Exercise description - For the word "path", find each line in the entries where it occurs and copy that line.

══════

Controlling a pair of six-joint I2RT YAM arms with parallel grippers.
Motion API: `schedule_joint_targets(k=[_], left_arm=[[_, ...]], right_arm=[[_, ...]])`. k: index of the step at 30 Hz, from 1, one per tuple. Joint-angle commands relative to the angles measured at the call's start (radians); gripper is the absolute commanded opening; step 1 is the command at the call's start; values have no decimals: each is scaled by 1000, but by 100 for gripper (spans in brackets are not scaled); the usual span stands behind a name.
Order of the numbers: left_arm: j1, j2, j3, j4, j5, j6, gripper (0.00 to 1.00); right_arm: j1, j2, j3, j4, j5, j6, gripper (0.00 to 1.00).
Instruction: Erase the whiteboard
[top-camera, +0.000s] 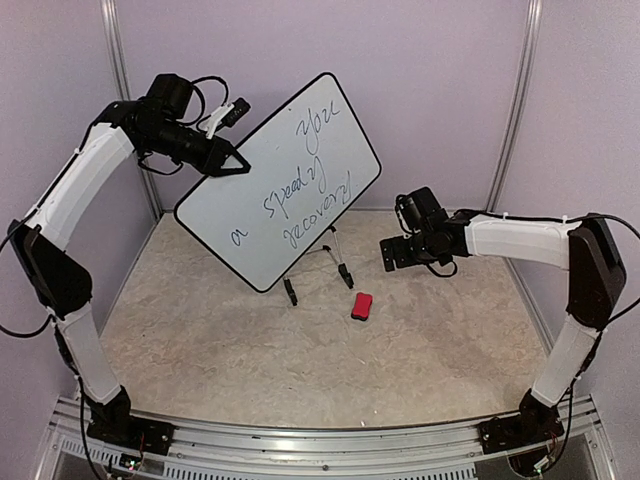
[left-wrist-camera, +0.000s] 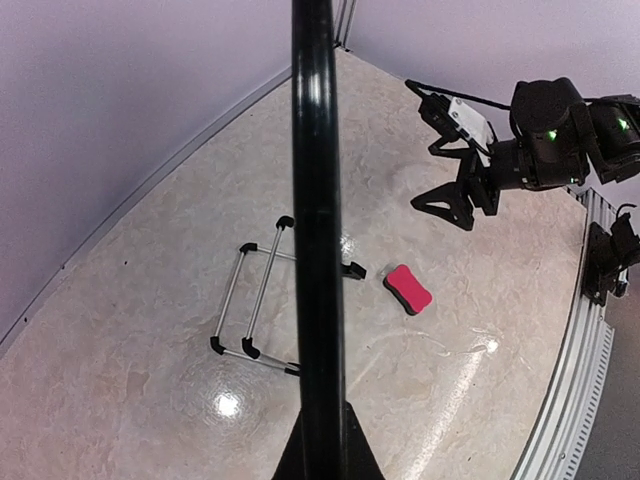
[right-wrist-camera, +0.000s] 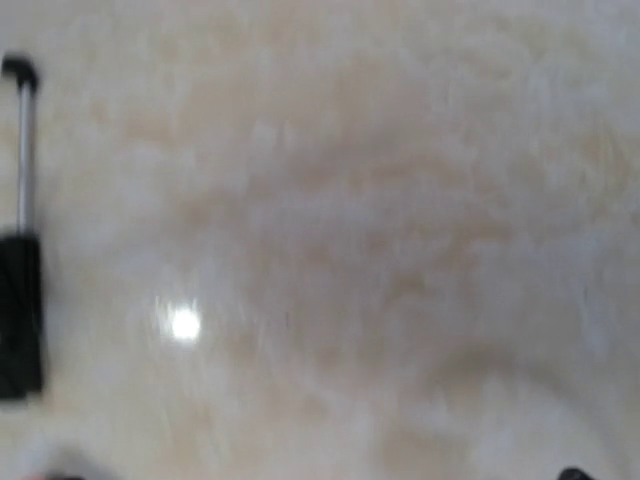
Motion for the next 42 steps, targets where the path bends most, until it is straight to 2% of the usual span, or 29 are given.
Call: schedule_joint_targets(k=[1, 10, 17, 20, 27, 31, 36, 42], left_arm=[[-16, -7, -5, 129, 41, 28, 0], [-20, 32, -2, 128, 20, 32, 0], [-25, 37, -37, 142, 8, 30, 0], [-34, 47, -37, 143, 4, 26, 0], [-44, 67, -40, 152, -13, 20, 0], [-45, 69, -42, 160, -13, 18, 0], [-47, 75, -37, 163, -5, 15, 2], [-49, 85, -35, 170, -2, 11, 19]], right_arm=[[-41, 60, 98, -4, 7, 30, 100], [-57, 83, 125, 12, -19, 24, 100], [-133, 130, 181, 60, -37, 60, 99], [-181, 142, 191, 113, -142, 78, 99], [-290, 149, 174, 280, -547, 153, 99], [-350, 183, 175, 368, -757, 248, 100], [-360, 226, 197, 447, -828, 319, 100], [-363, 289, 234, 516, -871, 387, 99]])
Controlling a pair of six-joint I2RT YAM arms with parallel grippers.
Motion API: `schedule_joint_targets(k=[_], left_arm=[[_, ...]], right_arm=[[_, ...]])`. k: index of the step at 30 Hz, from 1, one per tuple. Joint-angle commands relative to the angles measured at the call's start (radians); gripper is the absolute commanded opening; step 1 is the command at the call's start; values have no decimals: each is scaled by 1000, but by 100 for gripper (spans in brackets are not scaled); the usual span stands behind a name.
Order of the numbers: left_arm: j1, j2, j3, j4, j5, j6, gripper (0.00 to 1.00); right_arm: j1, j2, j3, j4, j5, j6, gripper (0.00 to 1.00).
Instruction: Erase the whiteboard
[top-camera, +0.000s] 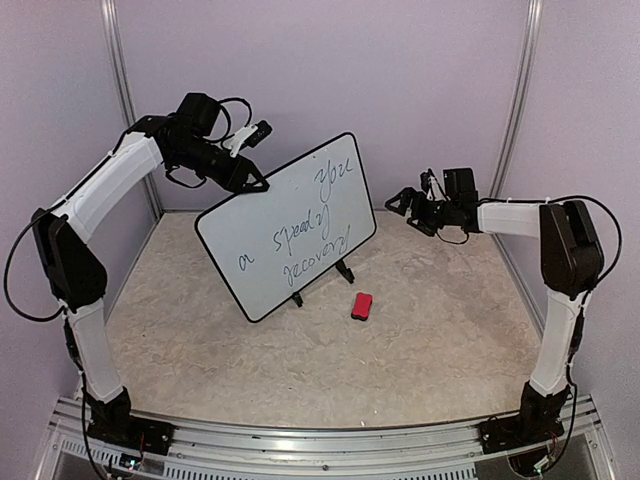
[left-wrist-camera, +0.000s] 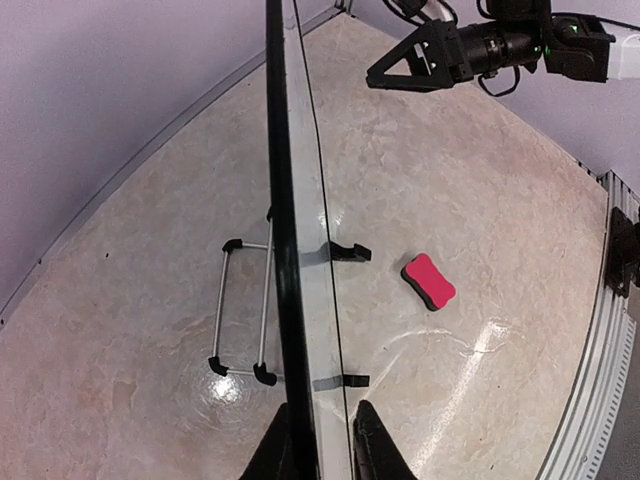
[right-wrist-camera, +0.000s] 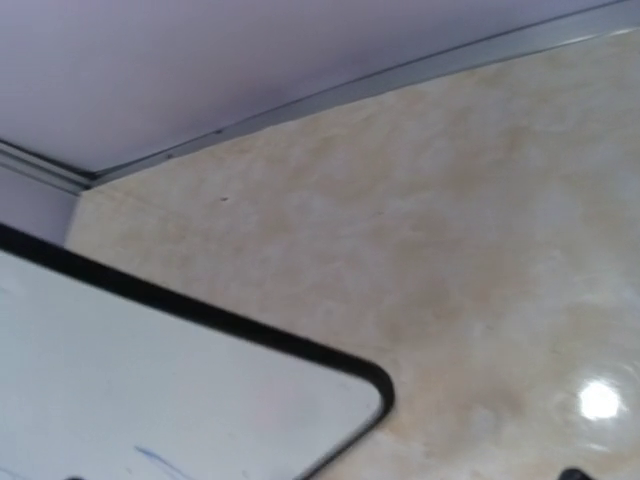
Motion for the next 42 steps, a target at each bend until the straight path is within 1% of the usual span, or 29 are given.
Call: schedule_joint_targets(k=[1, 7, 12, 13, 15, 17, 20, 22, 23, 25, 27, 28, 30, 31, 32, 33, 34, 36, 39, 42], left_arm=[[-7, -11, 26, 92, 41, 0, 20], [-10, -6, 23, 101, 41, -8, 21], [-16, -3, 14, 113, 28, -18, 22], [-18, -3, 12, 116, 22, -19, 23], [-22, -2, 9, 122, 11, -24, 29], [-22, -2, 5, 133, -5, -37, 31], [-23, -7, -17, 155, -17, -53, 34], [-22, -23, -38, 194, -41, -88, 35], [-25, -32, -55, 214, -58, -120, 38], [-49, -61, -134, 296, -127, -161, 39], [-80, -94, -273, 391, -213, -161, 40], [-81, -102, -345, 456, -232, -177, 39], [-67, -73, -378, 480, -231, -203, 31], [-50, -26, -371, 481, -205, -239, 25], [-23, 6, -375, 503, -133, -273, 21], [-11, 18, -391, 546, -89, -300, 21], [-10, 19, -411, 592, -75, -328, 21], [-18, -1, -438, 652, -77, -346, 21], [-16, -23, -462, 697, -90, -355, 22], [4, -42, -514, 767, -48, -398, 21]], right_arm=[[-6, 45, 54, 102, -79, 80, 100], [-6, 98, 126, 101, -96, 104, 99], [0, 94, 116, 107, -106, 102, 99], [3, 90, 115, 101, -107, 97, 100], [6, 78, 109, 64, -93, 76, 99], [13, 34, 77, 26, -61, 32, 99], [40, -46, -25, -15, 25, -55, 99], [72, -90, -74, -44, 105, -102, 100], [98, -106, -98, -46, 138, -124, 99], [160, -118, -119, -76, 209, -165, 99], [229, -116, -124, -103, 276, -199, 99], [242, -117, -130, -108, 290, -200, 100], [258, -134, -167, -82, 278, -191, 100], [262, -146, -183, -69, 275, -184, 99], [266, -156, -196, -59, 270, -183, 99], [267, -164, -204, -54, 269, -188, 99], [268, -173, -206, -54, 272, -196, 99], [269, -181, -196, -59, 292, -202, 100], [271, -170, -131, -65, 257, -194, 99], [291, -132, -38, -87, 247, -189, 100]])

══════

Written solution -
Motion for the next 42 steps, targets where the path bends most, until it is straight to 2% of the usual span, or 29 are given.
Motion for the next 42 steps, a target at each bend until the straight path is within 1% of the usual span, or 29 are given.

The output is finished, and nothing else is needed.